## [YOUR OBJECTIVE]
The line containing "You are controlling" marks the end, so write out exactly every line from the top of the entries below through that one.

## [Dataset excerpts]

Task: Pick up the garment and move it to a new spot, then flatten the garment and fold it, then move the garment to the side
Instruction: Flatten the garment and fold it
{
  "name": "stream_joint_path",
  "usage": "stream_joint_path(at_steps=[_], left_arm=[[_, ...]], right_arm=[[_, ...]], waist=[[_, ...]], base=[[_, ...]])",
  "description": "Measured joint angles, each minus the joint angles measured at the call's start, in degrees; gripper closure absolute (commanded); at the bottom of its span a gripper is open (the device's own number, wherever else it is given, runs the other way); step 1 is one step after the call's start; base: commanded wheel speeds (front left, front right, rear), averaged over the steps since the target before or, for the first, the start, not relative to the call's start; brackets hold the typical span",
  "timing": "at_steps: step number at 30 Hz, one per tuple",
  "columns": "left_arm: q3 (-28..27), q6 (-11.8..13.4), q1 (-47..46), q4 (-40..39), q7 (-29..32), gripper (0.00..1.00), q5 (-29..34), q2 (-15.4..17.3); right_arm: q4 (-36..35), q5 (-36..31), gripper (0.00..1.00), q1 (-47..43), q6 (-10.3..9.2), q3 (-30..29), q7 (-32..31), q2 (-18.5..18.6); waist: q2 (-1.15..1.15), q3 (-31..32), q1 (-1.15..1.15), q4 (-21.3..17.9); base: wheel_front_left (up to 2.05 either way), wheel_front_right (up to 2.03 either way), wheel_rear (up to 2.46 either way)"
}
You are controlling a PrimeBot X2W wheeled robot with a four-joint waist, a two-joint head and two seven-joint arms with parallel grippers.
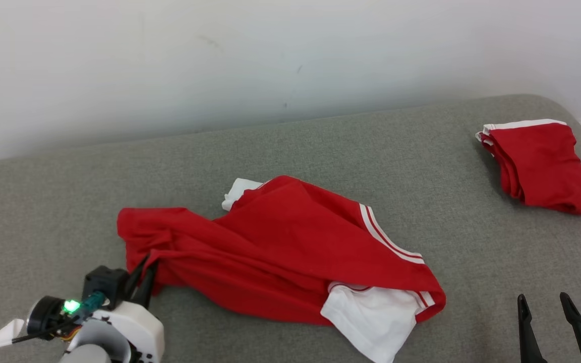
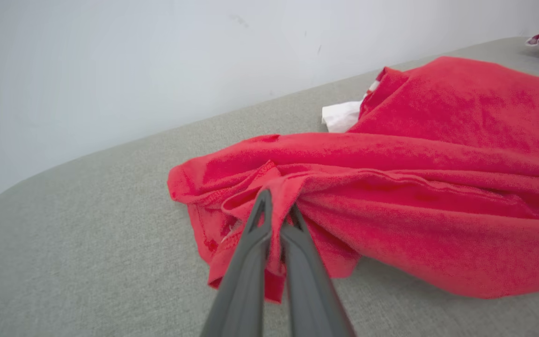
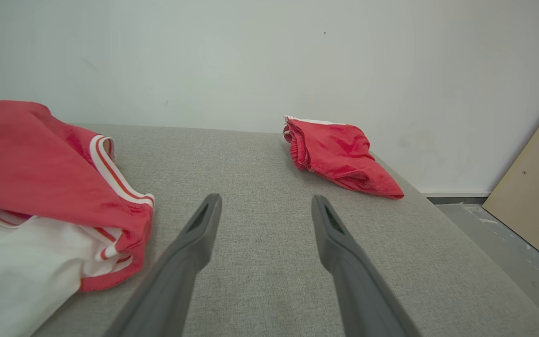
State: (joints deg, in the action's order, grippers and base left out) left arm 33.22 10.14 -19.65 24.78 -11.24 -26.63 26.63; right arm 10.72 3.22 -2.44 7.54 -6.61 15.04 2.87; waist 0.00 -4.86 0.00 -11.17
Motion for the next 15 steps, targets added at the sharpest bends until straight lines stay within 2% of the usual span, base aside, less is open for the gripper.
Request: stream_joint_path(at_steps=[6, 11, 15], left_arm=[[0.6, 1.6, 1.5, -10.9, 2.9, 1.0, 1.9, 4.9], [1.2, 3.8, 7.6, -20.9, 5.3, 1.0, 3.0, 9.6], [2.3, 6.0, 14.5, -26.9, 5.7, 1.0, 3.2, 11.1]], right_arm=[[0.2, 0.0, 0.0, -1.0, 0.0, -0.6, 0.0, 0.0], [0.2, 0.0, 0.0, -2.0, 0.0, -0.8, 0.0, 0.0], [0.0, 0.0, 0.0, -2.4, 0.0, -1.2, 0.0, 0.0]], waist=[[0.0, 2.0, 0.0, 0.7], [0.0, 3.6, 0.0, 2.0], [0.0, 4.1, 0.0, 3.2]], base=[[0.0, 0.0, 0.0], [0.0, 0.0, 0.0], [0.0, 0.0, 0.0]])
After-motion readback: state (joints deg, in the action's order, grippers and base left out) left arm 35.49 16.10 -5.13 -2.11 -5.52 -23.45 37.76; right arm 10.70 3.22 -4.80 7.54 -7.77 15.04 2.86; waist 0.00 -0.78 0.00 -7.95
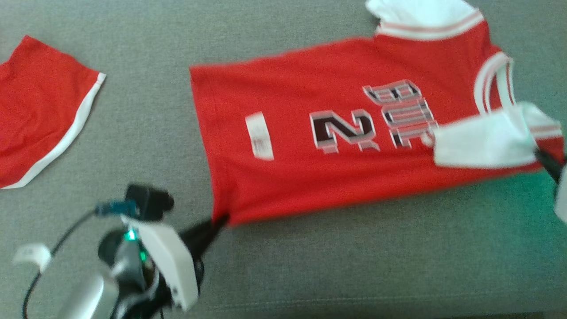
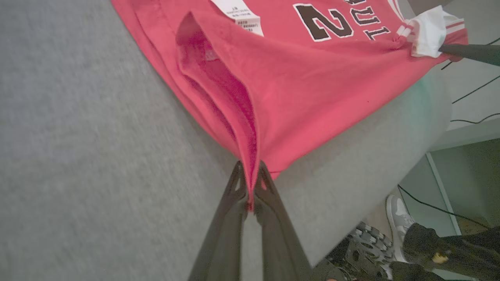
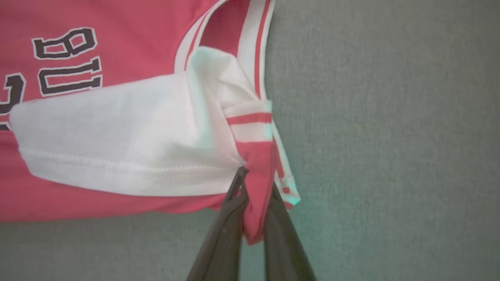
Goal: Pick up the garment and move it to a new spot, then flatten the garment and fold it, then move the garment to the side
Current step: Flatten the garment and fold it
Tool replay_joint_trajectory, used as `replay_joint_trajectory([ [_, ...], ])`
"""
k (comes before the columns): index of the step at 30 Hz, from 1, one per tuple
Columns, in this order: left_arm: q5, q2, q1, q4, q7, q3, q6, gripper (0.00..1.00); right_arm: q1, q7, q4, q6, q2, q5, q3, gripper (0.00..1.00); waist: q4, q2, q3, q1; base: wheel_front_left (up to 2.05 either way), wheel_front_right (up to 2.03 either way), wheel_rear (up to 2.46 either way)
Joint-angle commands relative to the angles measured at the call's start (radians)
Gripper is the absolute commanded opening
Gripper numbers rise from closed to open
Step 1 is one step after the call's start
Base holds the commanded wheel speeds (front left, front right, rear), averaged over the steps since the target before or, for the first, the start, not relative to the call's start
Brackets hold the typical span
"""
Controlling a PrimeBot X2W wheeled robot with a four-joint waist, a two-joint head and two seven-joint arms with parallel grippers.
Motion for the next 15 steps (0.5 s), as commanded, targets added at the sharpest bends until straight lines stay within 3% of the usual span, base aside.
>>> replay_joint_trajectory([
  [1, -0.012, 0.041, 0.024, -0.066, 0.014, 0.040, 0.005, 0.00, 0.051, 0.029, -0.054, -0.001, -0.069, 0.023, -0.013, 0.00, 0.005, 0.0000, -0.006, 0.0000, 0.00, 0.00, 0.00],
  [6, -0.035, 0.032, 0.136, -0.143, 0.025, 0.017, 0.030, 0.00, 0.169, 0.071, -0.118, -0.001, -0.106, 0.069, -0.027, 0.00, 0.012, 0.0000, 0.002, 0.0000, 0.00, 0.00, 0.00],
  [7, -0.030, 0.031, 0.145, -0.144, 0.019, 0.015, 0.034, 0.00, 0.185, 0.066, -0.126, -0.001, -0.102, 0.069, -0.033, 0.18, 0.013, 0.0000, 0.005, 0.0000, 0.00, 0.00, 0.00],
  [8, -0.023, 0.030, 0.150, -0.144, 0.013, 0.012, 0.036, 0.15, 0.199, 0.063, -0.133, -0.001, -0.099, 0.067, -0.033, 0.42, 0.015, 0.0000, 0.008, 0.0000, 0.00, 0.00, 0.00],
  [9, -0.016, 0.027, 0.152, -0.143, 0.007, 0.009, 0.040, 0.46, 0.207, 0.059, -0.140, -0.001, -0.095, 0.068, -0.029, 1.00, 0.016, 0.0000, 0.011, 0.0000, 0.00, 0.00, 0.00],
  [10, -0.013, 0.022, 0.152, -0.144, 0.000, 0.008, 0.043, 1.00, 0.211, 0.055, -0.146, -0.001, -0.088, 0.070, -0.027, 1.00, 0.017, 0.0000, 0.014, 0.0000, 0.00, 0.00, 0.00],
  [15, 0.000, 0.030, 0.130, -0.162, -0.018, 0.032, 0.055, 1.00, 0.187, 0.033, -0.184, -0.001, -0.083, 0.091, -0.045, 1.00, 0.025, 0.0000, 0.030, 0.0000, 0.00, 0.00, 0.00],
])
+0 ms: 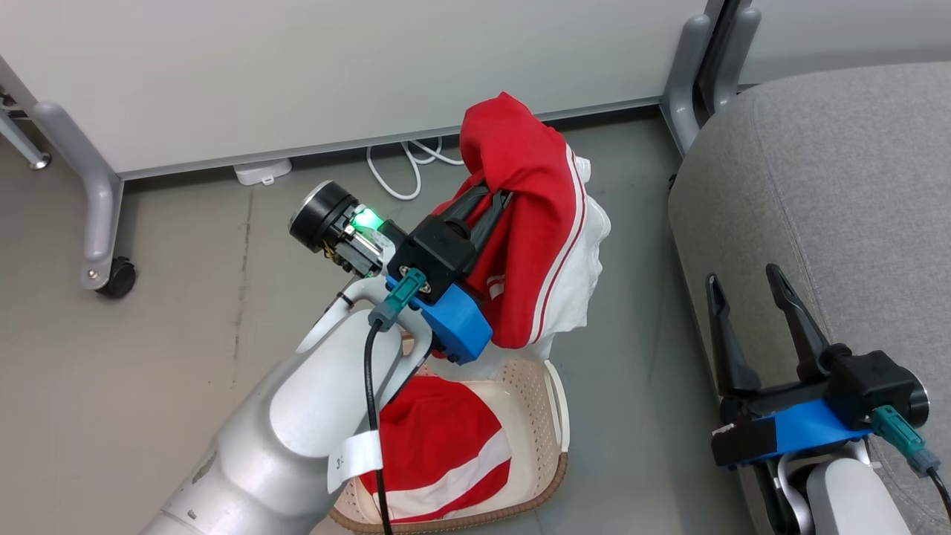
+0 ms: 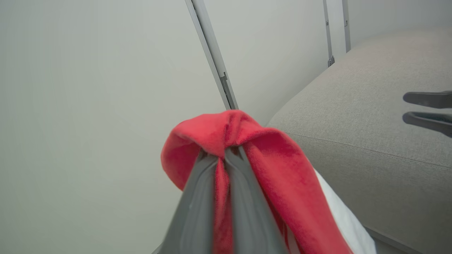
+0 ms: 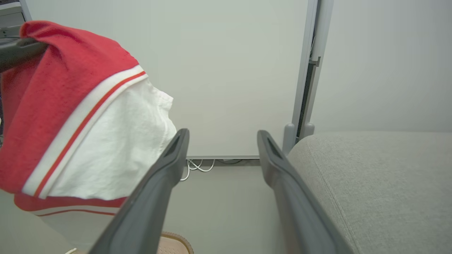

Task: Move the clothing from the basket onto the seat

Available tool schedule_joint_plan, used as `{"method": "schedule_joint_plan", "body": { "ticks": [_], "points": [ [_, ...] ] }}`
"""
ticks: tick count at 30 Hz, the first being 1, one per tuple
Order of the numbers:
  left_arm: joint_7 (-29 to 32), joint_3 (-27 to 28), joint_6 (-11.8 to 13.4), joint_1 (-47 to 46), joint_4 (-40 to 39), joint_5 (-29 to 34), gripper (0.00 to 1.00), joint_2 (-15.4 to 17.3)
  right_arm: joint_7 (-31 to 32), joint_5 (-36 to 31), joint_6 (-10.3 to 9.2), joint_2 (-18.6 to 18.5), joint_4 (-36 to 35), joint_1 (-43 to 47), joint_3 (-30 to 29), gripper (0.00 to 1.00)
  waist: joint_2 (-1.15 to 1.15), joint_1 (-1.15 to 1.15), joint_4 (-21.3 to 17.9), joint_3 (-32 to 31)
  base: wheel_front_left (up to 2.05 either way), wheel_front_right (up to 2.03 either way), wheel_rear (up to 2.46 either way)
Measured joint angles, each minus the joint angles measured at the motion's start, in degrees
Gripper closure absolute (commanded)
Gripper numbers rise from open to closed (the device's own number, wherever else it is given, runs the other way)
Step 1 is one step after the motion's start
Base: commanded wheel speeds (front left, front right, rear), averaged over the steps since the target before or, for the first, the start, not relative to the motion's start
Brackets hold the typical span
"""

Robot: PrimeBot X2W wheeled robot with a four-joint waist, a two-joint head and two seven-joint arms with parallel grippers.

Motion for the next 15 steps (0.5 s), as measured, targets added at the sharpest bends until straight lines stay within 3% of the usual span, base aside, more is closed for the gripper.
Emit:
{"method": "schedule_joint_plan", "body": {
  "ticks": [7, 15],
  "points": [
    [0.0, -0.1, -0.5, 0.6, -0.3, 0.0, 1.00, -0.4, 0.0, -0.1, 0.00, 0.0, -1.5, -1.0, 2.9, 0.00, 0.00, 0.00, 0.8, -0.8, 0.00, 0.00, 0.00],
    [0.0, -0.5, -0.6, 0.4, -0.6, 0.1, 1.00, -1.0, 0.0, -1.6, 0.00, -0.4, -1.1, -7.9, 11.2, 0.00, 0.00, 0.01, 1.8, 0.0, 0.00, 0.00, 0.00]
  ]
}}
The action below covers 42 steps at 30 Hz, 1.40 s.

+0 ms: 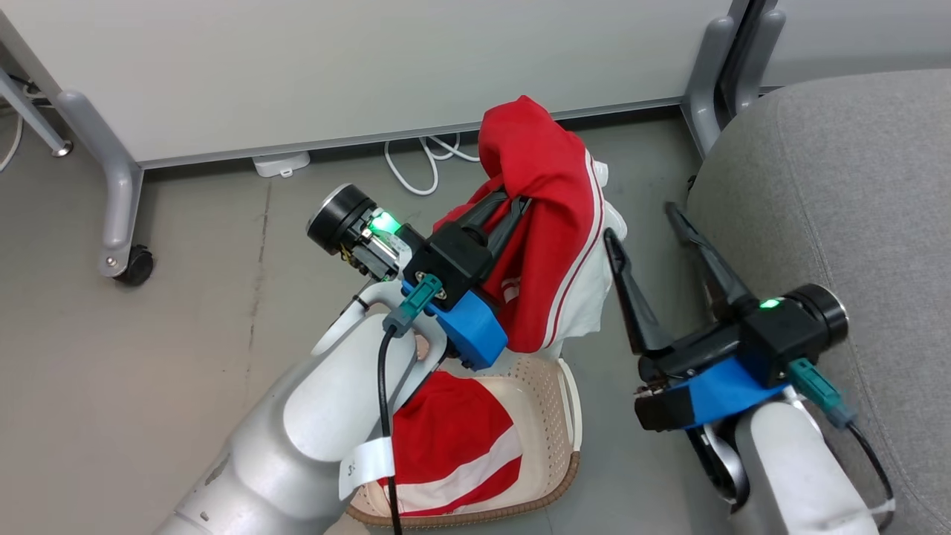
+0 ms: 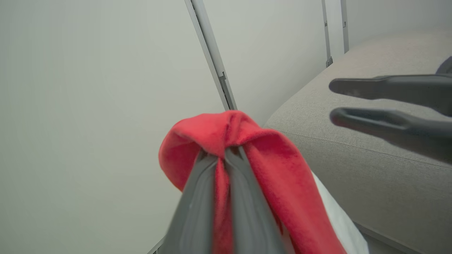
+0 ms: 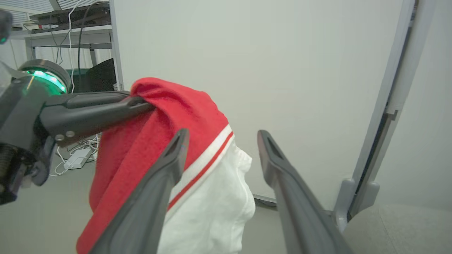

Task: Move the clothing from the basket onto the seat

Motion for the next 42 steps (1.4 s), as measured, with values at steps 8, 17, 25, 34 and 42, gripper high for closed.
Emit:
{"method": "schedule_joint_plan", "body": {
  "ticks": [8, 17, 25, 34, 42],
  "points": [
    [0.0, -0.7, -0.3, -1.3, -0.6, 0.4, 1.00, -1.1, 0.0, -1.5, 0.00, -0.4, 6.8, -7.4, 6.2, 0.00, 0.00, 0.00, 1.7, 1.4, 0.00, 0.00, 0.00],
    [0.0, -2.0, -0.4, -3.2, -1.9, 0.5, 1.00, -2.1, 0.0, -4.1, 0.00, -0.1, 13.4, -13.6, 5.7, 0.00, 0.00, 0.01, 3.5, 3.6, 0.00, 0.00, 0.00],
    [0.0, -3.1, -0.5, -4.3, -3.1, 0.4, 1.00, -2.4, 0.0, -4.3, 0.00, 0.2, 17.6, -16.9, 3.6, 0.00, 0.00, 0.01, 4.9, 4.6, 0.00, 0.00, 0.00],
    [0.0, -3.9, -0.5, -4.5, -3.6, -0.1, 1.00, -2.6, 0.0, -0.8, 0.00, 0.3, 20.0, -18.7, 5.4, 1.00, 0.00, 0.01, 5.6, 4.3, 0.00, 0.00, 0.00],
    [0.0, -3.7, -0.4, -4.5, -3.6, -0.2, 1.00, -2.6, 0.0, -0.2, 0.00, 0.3, 20.1, -18.7, 5.8, 1.00, 0.00, 0.01, 5.5, 4.3, 0.00, 0.00, 0.00]
  ]
}}
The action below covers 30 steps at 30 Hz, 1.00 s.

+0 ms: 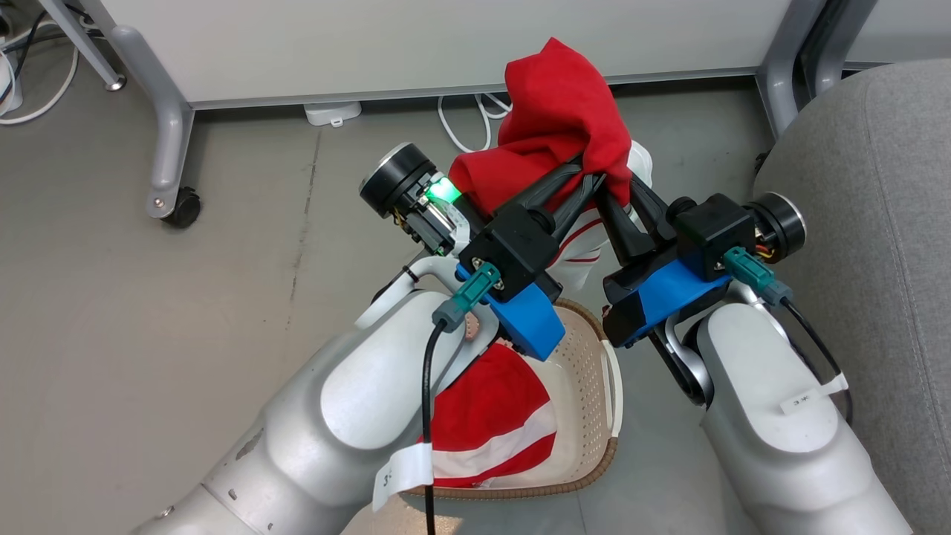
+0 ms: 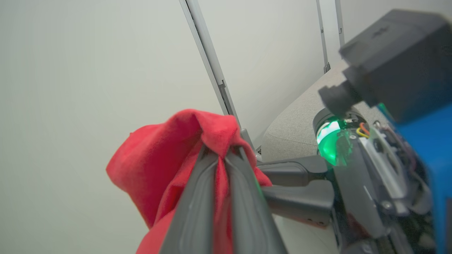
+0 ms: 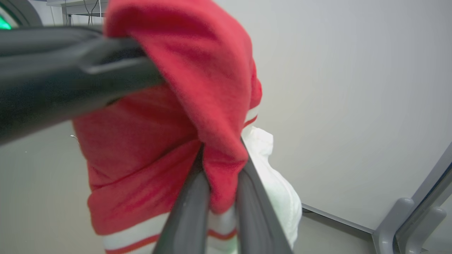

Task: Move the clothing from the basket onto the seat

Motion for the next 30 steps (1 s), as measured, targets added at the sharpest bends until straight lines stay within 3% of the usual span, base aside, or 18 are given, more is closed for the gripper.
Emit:
{"method": "schedule_joint_plan", "body": {
  "ticks": [6, 7, 20, 30],
  "points": [
    [0.0, 0.4, 0.1, 0.0, 0.2, 0.0, 1.00, -0.1, 0.0, 0.3, 0.00, 0.0, 0.0, 0.0, 0.0, 1.00, 0.00, 0.00, 0.0, 0.0, 0.00, 0.00, 0.00],
    [0.0, 0.5, 0.2, 0.0, 0.2, -0.1, 0.00, -0.1, 0.0, 0.3, 0.00, 0.0, 0.0, 0.0, -0.1, 1.00, 0.00, 0.00, 0.0, 0.0, 0.00, 0.00, 0.00],
    [0.0, 1.1, 1.0, 0.1, -0.2, 0.6, 0.00, -0.1, 0.0, 1.7, 0.00, 0.0, -2.2, 0.6, -2.4, 1.00, 0.00, 0.00, -1.0, 0.7, 0.00, 0.00, 0.00],
    [-0.1, 1.8, 1.0, 1.9, -0.8, 1.2, 0.00, 0.5, 0.0, 1.9, 0.00, 0.0, -5.5, 2.6, -7.7, 1.00, 0.00, 0.00, -4.5, 1.9, 0.00, 0.00, 0.00]
  ]
}}
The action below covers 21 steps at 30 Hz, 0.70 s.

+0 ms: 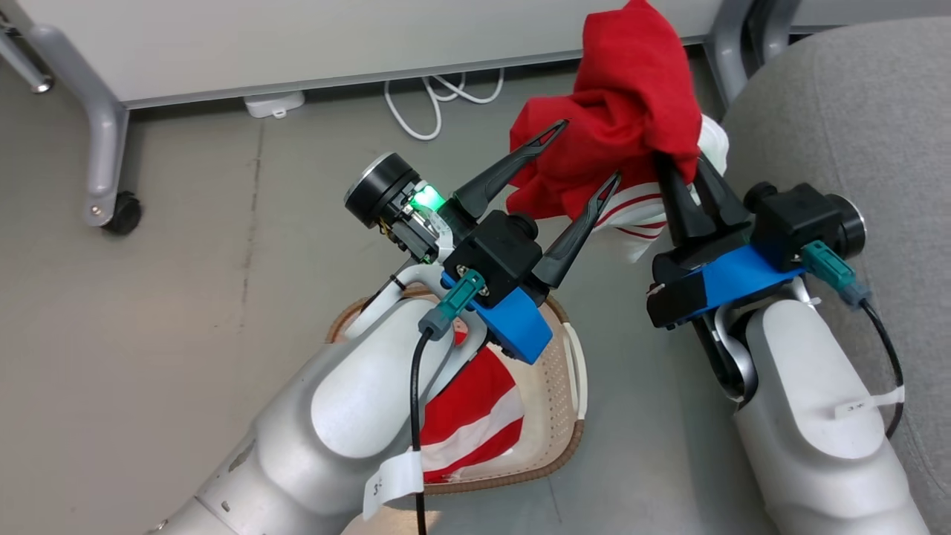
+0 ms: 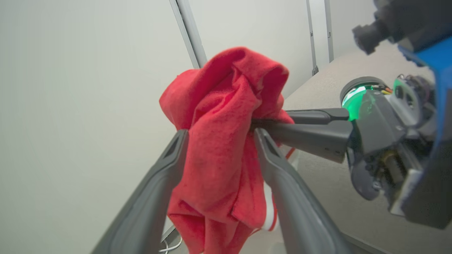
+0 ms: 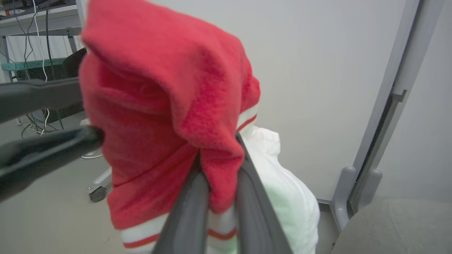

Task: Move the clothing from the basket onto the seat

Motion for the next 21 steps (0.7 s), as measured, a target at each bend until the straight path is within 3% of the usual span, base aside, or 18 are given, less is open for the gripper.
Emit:
{"method": "schedule_joint_plan", "body": {
  "ticks": [21],
  "points": [
    [0.0, -1.0, -1.5, 2.2, -1.1, 0.6, 0.00, 1.2, 0.0, -1.4, 0.00, -0.1, -10.7, 7.1, -12.0, 1.00, 0.00, 0.00, -13.3, 4.5, 0.00, 0.00, 0.00]
  ]
}}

## [EXERCISE OUTPUT]
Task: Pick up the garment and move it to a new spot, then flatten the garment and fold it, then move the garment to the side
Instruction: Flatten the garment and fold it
{
  "name": "stream_joint_path",
  "usage": "stream_joint_path(at_steps=[_], left_arm=[[_, ...]], right_arm=[[_, ...]], waist=[[_, ...]], base=[[_, ...]])",
  "description": "Measured joint angles, each minus the joint angles measured at the call's start, in degrees; gripper closure absolute (commanded); at the bottom of its span a gripper is open (the device's own number, wherever else it is given, runs the other way); step 1 is one step after the call's start; base: commanded wheel speeds (front left, front right, rear), averaged over the steps since the target before or, for the first, the start, not relative to the call's start; brackets hold the typical span",
  "timing": "at_steps: step number at 30 Hz, one per tuple",
  "columns": "left_arm: q3 (-28..27), q6 (-11.8..13.4), q1 (-47..46), q4 (-40..39), q7 (-29..32), gripper (0.00..1.00), q5 (-29..34), q2 (-15.4..17.3); right_arm: q4 (-36..35), q5 (-36..31), gripper (0.00..1.00), q1 (-47..43), q6 (-10.3..9.2), q3 (-30..29), q7 (-32..31), q2 (-18.5..18.6); waist: q2 (-1.15..1.15), q3 (-31..32), q1 (-1.15..1.15), q4 (-21.3..17.9); base: wheel_front_left (up to 2.05 either way), wheel_front_right (up to 2.03 either way), wheel_rear (up to 2.46 either way)"
}
You are controlling a PrimeBot X2W wheeled robot with a four-joint waist, a two-joint head and two seven-joint arms with parallel grippers.

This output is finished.